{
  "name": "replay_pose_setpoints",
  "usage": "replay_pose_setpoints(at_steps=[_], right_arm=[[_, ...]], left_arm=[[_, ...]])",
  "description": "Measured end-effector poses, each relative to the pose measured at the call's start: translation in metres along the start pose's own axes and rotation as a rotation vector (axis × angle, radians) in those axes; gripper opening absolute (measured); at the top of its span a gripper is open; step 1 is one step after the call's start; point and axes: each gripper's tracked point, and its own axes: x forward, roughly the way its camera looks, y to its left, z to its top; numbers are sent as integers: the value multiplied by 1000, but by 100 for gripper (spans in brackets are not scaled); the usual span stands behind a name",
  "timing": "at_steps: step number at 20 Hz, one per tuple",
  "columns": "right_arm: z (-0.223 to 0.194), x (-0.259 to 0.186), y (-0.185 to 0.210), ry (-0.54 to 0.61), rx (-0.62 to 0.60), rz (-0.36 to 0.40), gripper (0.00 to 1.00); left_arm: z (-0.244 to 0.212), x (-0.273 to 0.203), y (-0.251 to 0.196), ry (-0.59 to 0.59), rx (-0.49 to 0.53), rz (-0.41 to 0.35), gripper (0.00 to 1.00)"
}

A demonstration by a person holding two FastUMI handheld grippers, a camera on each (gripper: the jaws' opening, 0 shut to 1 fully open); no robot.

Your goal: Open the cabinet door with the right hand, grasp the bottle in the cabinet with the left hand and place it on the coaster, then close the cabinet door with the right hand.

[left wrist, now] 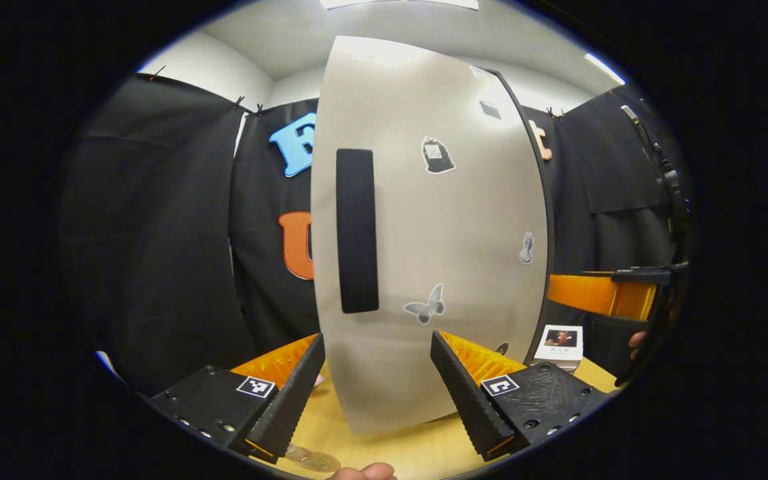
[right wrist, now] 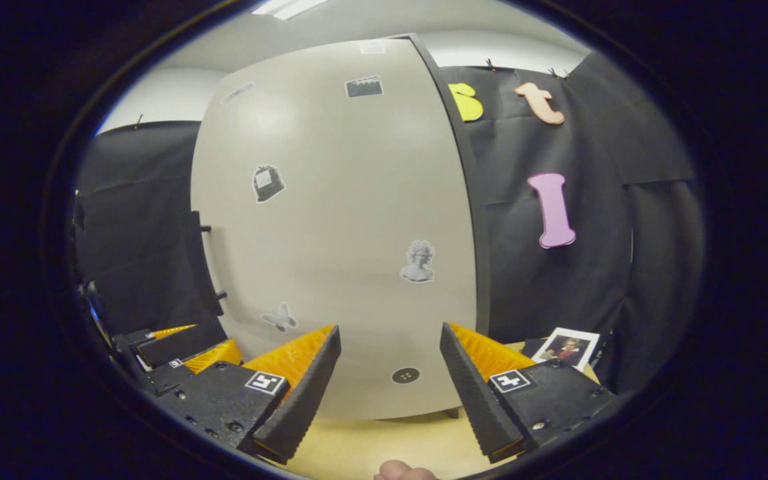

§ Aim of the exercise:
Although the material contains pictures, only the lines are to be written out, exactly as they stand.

§ Output below:
{
  "name": "replay_pose_setpoints",
  "usage": "replay_pose_setpoints(at_steps=[_], right_arm=[[_, ...]], left_arm=[[_, ...]])",
  "description": "Measured end-effector poses, each relative to the pose measured at the call's start: translation in metres along the start pose's own axes and rotation as a rotation vector (axis × angle, radians) in those axes; gripper opening absolute (measured); at the top of its span a gripper is open; step 1 is one step after the call's start; point and axes: each gripper's tracked point, and its own axes: x forward, roughly the way its camera looks, y to its left, z to its top; numbers are sent as integers: the value multiplied by 1000, but by 100 for gripper (spans in brackets are not scaled); the usual span stands behind a name",
  "timing": "at_steps: step number at 20 Hz, one per tuple",
  "columns": "right_arm: z (-0.223 to 0.194), x (-0.259 to 0.186), y (-0.185 to 0.210), ry (-0.54 to 0.61), rx (-0.62 to 0.60), rz (-0.36 to 0.40), gripper (0.00 to 1.00); left_arm: z (-0.244 to 0.212), x (-0.273 to 0.203), y (-0.251 to 0.196), ry (-0.59 to 0.59), rx (-0.49 to 0.53), rz (-0.41 to 0.35), gripper (0.00 to 1.00)"
}

A demonstration by a person holding two FastUMI handheld grippers, a camera on each (gripper: the jaws' opening, 0 shut to 1 fully open); no robot.

Your goal: Open the cabinet door with the right hand, grasp the bottle in the cabinet with the left hand and place it on the coaster, then close the cabinet door with the right hand.

[left wrist, now] 
[right wrist, now] 

There is nothing more to the exercise.